▼

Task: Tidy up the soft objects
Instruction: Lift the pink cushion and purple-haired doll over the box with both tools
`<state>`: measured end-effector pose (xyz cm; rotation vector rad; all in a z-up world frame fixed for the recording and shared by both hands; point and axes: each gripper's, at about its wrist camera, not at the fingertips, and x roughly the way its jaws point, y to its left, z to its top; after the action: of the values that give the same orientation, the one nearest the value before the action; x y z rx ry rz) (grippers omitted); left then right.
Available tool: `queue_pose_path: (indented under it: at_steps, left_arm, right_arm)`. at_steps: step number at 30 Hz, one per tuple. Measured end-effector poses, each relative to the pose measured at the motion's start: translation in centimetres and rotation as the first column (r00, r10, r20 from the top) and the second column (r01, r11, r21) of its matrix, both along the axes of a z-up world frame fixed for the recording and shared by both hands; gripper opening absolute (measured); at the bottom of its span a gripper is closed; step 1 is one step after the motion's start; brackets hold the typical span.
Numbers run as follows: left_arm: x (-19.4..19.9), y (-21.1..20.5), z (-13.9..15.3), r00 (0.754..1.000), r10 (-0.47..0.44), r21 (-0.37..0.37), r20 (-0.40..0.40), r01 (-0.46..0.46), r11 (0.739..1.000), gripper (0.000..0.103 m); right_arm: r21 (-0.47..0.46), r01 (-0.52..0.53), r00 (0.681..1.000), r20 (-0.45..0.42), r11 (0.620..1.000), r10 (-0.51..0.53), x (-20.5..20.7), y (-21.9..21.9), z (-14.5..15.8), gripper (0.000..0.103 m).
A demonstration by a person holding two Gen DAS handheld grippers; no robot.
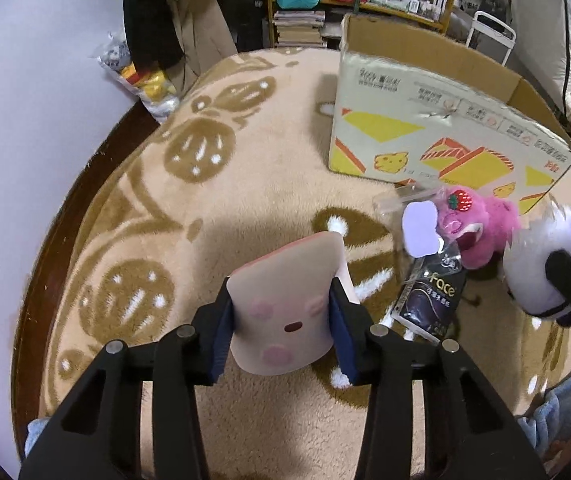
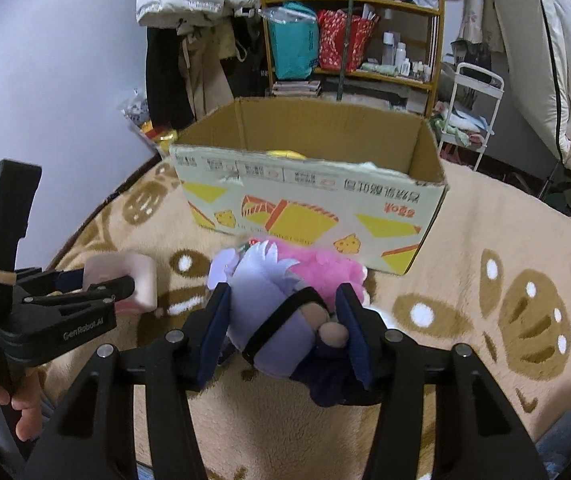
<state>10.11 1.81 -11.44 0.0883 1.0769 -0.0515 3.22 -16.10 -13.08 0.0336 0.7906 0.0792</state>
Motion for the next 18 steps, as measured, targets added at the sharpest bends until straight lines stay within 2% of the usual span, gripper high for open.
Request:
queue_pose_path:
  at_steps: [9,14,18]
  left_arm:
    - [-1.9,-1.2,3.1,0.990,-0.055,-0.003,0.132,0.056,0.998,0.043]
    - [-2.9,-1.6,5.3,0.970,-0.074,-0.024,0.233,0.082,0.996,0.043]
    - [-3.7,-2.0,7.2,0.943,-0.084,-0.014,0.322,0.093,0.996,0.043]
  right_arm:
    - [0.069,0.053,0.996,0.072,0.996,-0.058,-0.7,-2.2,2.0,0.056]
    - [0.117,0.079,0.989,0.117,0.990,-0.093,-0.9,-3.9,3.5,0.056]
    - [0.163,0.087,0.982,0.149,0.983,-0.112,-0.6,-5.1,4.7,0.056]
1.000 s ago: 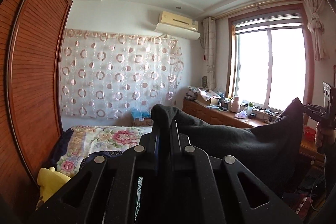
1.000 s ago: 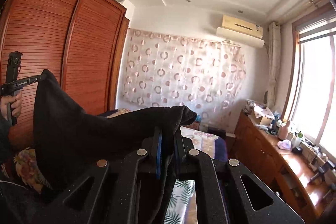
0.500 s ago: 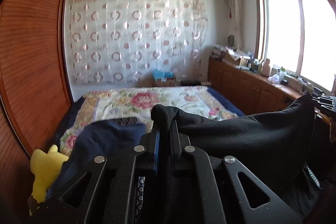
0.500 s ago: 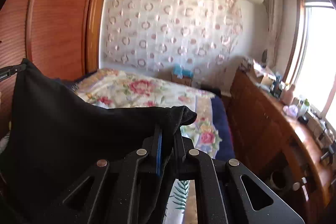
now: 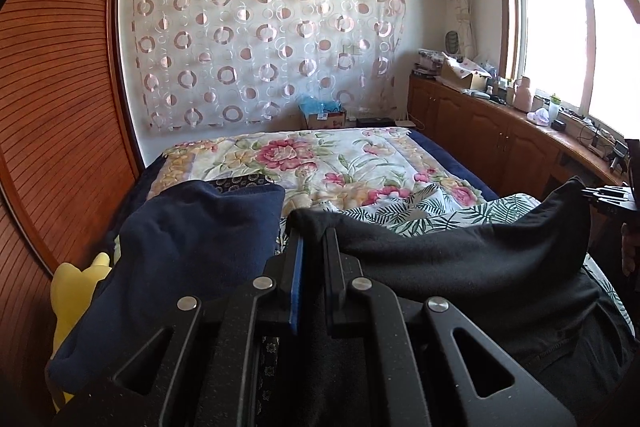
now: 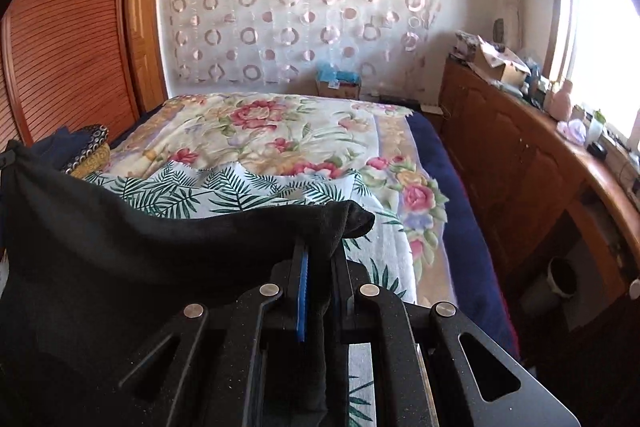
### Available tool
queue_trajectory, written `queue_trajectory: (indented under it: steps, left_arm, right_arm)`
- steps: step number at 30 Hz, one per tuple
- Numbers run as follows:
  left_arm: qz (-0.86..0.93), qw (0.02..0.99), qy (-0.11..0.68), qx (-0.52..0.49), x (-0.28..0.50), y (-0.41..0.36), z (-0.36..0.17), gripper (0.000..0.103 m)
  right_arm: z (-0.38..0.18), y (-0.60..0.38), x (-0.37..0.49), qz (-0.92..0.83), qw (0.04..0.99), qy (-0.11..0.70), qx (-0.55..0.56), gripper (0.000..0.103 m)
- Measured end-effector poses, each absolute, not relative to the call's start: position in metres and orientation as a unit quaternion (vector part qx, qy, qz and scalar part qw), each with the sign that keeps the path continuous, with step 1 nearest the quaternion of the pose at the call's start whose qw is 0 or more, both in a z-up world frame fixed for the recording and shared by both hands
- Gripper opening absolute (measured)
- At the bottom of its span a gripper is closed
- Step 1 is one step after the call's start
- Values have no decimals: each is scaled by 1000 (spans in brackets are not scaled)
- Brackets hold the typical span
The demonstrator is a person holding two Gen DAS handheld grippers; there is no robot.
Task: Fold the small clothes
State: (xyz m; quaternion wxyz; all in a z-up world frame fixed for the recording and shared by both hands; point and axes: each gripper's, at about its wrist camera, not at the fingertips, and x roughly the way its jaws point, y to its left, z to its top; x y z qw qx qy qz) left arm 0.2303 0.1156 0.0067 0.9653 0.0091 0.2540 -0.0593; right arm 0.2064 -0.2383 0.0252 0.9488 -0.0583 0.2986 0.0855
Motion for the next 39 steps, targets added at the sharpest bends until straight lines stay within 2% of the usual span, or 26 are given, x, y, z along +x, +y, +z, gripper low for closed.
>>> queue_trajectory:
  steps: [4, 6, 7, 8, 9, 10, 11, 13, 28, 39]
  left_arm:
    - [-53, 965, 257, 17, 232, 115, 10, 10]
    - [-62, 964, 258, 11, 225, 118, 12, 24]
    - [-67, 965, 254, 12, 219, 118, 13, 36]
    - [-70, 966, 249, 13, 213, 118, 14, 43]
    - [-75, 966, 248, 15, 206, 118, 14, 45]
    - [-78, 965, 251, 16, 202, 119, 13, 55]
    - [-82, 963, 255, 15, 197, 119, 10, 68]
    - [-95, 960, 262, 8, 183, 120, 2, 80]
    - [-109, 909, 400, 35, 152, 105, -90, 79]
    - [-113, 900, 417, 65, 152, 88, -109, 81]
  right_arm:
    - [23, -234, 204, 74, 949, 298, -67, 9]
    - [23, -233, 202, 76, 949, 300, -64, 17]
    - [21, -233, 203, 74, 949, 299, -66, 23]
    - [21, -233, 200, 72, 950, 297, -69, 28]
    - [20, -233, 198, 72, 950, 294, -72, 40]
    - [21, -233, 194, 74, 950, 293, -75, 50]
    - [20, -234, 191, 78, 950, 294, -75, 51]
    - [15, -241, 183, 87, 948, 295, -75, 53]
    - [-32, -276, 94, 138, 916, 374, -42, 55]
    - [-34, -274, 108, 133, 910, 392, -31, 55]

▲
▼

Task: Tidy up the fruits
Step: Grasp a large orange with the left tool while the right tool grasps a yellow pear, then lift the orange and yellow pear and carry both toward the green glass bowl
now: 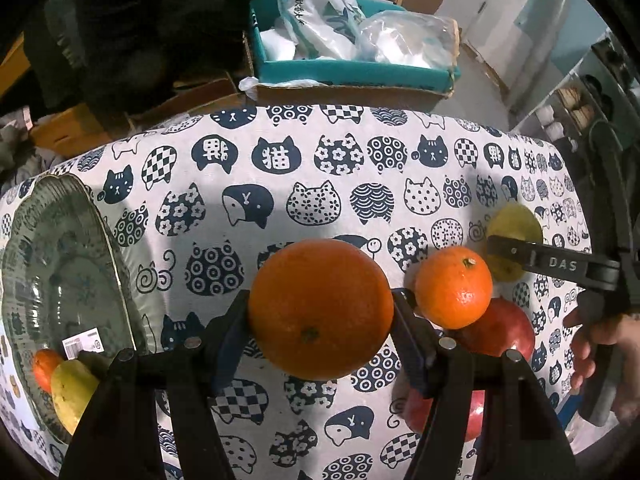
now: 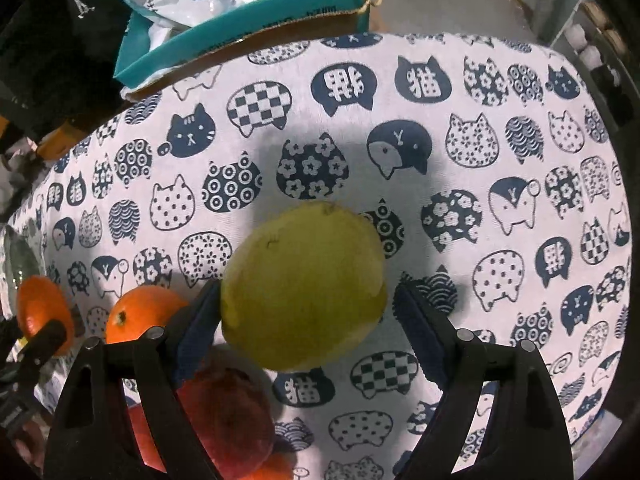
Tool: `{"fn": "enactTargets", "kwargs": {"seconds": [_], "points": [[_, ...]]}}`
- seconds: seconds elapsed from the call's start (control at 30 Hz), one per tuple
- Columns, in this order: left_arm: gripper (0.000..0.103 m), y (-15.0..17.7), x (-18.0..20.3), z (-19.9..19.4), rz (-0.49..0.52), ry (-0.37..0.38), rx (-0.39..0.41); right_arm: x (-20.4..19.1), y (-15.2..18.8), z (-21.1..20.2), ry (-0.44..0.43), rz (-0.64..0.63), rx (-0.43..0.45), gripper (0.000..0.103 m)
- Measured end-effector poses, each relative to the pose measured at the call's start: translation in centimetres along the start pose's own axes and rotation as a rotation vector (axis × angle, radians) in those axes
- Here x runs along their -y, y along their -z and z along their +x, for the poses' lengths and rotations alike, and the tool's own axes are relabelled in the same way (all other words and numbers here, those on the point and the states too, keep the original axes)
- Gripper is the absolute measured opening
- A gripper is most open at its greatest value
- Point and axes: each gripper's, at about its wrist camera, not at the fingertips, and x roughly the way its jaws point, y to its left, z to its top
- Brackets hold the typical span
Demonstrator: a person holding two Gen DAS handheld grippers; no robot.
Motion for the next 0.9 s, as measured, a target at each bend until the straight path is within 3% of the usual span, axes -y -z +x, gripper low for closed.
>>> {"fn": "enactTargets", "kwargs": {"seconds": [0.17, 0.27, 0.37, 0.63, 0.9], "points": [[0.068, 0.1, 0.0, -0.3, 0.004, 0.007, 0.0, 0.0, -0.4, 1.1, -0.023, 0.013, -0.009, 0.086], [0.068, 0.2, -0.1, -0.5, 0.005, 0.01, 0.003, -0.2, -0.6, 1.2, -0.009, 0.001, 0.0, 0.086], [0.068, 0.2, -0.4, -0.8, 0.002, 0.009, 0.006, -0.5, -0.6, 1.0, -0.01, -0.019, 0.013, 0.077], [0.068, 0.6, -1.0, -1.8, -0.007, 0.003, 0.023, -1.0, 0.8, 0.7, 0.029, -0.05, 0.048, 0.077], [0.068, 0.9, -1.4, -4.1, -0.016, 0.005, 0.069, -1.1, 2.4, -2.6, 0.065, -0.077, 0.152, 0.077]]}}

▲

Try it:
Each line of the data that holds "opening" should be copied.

Response to this exercise:
Available tool: `queue_pose_path: (indented under it: at_steps, left_arm, right_arm)`. at_steps: step number at 30 Hz, one per tuple. Measured end-effector poses, each relative to the pose measured at the motion's start: translation in centimetres and rotation as the first column (r00, r10, r20 from the top) and the second column (r01, r11, r21) of its matrix, both along the axes of a z-up world frame fixed for the recording and shared by both hands; gripper opening absolute (measured); at the bottom of its span a gripper is closed; step 1 is one step after the motion's start; brackets hold the typical span.
- Gripper opening absolute (measured)
- Gripper is the absolute measured opening

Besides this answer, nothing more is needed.